● Task goal:
From the first line onward, reproduce the records exactly; the final line to include is the one holding "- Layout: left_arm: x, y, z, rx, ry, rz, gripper".

====== Records ======

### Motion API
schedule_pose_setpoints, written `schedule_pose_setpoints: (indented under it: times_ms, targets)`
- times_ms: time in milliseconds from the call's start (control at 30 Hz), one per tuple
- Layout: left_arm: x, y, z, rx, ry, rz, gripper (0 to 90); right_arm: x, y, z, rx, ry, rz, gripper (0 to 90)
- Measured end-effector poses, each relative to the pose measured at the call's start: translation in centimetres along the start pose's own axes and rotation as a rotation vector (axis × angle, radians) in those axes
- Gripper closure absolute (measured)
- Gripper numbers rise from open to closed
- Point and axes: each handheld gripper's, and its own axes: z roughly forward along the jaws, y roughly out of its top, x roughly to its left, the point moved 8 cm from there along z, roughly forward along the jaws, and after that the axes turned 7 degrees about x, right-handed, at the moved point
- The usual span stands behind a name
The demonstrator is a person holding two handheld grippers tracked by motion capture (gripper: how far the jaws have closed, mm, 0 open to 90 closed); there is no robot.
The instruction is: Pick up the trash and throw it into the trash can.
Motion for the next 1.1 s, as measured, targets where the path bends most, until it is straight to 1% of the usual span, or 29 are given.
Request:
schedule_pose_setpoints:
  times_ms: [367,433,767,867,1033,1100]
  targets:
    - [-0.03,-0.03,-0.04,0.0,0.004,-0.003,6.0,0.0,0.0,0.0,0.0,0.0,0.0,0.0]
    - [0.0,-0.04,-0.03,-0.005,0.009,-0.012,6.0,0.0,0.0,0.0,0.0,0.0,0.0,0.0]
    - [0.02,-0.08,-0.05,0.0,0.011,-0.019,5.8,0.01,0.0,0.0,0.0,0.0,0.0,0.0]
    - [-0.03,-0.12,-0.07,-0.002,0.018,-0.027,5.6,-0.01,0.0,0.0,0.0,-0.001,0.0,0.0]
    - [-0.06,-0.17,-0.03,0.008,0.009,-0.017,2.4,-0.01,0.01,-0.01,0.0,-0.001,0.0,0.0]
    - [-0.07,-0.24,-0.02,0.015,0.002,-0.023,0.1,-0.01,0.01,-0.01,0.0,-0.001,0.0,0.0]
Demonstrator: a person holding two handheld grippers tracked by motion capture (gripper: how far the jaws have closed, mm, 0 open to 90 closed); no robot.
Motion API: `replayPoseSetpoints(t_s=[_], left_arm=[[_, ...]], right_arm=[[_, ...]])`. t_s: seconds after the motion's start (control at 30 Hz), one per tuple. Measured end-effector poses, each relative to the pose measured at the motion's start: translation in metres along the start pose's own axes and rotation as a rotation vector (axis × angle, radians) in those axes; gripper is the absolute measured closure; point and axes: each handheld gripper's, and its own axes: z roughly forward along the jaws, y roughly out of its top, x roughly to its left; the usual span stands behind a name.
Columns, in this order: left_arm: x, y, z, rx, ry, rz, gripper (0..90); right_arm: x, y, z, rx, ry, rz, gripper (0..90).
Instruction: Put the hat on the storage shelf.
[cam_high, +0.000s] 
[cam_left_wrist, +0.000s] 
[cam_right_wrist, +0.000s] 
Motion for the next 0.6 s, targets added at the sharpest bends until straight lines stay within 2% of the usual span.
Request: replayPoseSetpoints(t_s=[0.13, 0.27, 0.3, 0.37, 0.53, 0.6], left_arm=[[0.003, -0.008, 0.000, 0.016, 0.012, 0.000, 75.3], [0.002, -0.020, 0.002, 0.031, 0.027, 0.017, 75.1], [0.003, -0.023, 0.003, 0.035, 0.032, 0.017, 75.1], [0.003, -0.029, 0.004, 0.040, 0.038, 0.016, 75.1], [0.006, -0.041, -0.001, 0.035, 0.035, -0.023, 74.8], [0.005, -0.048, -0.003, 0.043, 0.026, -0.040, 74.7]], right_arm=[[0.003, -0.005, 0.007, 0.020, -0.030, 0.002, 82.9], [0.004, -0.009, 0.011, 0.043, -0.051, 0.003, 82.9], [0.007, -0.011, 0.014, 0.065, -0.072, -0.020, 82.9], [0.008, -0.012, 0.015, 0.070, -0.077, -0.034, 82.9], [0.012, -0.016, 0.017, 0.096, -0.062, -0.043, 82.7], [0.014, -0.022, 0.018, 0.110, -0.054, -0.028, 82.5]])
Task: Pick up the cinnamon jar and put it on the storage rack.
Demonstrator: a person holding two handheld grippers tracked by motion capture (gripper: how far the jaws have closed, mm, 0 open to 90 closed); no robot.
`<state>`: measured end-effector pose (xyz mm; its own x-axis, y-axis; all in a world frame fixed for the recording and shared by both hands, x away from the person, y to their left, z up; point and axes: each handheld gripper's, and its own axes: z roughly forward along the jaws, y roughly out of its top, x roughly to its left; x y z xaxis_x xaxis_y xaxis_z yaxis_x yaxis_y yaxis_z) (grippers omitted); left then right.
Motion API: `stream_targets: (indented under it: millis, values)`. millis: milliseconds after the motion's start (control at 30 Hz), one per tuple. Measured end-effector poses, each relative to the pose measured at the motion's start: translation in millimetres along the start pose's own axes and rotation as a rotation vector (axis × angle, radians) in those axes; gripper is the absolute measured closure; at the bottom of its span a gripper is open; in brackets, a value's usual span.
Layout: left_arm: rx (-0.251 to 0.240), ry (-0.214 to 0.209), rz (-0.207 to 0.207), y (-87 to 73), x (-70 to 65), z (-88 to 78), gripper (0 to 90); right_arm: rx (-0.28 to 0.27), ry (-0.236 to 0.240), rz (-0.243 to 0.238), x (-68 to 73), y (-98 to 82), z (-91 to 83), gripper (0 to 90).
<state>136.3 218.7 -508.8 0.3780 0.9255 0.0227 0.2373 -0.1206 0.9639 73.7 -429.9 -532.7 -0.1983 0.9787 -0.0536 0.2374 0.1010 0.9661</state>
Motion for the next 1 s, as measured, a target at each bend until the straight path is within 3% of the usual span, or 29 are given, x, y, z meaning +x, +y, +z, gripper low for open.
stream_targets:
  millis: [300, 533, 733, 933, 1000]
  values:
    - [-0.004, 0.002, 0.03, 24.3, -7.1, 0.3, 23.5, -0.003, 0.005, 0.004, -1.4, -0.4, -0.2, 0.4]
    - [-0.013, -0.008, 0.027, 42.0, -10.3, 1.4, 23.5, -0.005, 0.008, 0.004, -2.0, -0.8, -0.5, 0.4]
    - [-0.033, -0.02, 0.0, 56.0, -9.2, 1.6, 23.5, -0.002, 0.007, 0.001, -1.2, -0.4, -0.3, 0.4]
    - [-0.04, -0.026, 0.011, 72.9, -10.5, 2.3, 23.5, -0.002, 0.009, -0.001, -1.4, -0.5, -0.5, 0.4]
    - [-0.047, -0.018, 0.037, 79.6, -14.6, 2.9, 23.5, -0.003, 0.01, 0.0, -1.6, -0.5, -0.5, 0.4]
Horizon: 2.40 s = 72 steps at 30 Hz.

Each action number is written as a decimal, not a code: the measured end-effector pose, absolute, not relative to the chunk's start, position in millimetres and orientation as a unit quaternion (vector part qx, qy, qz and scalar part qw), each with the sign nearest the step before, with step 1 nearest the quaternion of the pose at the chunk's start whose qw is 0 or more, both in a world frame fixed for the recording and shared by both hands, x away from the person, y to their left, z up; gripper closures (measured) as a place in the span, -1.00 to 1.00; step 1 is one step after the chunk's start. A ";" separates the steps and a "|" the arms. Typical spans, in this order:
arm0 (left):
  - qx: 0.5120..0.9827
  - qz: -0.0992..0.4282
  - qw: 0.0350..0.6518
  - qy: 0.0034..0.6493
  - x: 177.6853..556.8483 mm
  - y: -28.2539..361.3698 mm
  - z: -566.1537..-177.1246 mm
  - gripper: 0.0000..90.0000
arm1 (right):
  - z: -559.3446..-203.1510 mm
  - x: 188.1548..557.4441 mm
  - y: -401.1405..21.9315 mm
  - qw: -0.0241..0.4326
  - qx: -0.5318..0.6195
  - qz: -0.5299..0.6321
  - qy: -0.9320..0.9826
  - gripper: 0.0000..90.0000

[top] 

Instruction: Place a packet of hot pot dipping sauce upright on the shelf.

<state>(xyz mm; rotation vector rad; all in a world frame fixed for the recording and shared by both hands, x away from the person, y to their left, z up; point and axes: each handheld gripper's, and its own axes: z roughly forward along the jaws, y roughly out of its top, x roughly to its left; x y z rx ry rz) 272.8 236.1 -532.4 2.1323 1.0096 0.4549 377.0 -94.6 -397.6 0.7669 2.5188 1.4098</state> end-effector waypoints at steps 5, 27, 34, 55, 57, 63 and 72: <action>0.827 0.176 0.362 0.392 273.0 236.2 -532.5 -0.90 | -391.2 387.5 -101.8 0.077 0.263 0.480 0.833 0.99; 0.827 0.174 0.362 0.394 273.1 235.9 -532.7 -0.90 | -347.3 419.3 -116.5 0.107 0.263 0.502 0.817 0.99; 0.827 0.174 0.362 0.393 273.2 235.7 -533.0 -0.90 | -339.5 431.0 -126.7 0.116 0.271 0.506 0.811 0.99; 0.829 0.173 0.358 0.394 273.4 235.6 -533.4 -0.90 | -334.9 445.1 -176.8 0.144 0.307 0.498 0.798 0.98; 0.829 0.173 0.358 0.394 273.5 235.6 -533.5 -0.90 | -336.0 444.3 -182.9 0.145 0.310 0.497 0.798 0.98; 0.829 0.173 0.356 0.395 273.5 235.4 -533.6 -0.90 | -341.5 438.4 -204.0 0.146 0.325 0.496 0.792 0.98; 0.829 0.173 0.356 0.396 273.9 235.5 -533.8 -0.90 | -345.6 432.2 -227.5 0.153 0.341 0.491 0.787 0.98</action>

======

● Solution to this exercise:
### Motion API
schedule_pose_setpoints, written `schedule_pose_setpoints: (indented under it: times_ms, targets)`
- times_ms: time in milliseconds from the call's start (control at 30 Hz), one per tuple
- Layout: left_arm: x, y, z, rx, ry, rz, gripper (0 to 90); right_arm: x, y, z, rx, ry, rz, gripper (0 to 90)

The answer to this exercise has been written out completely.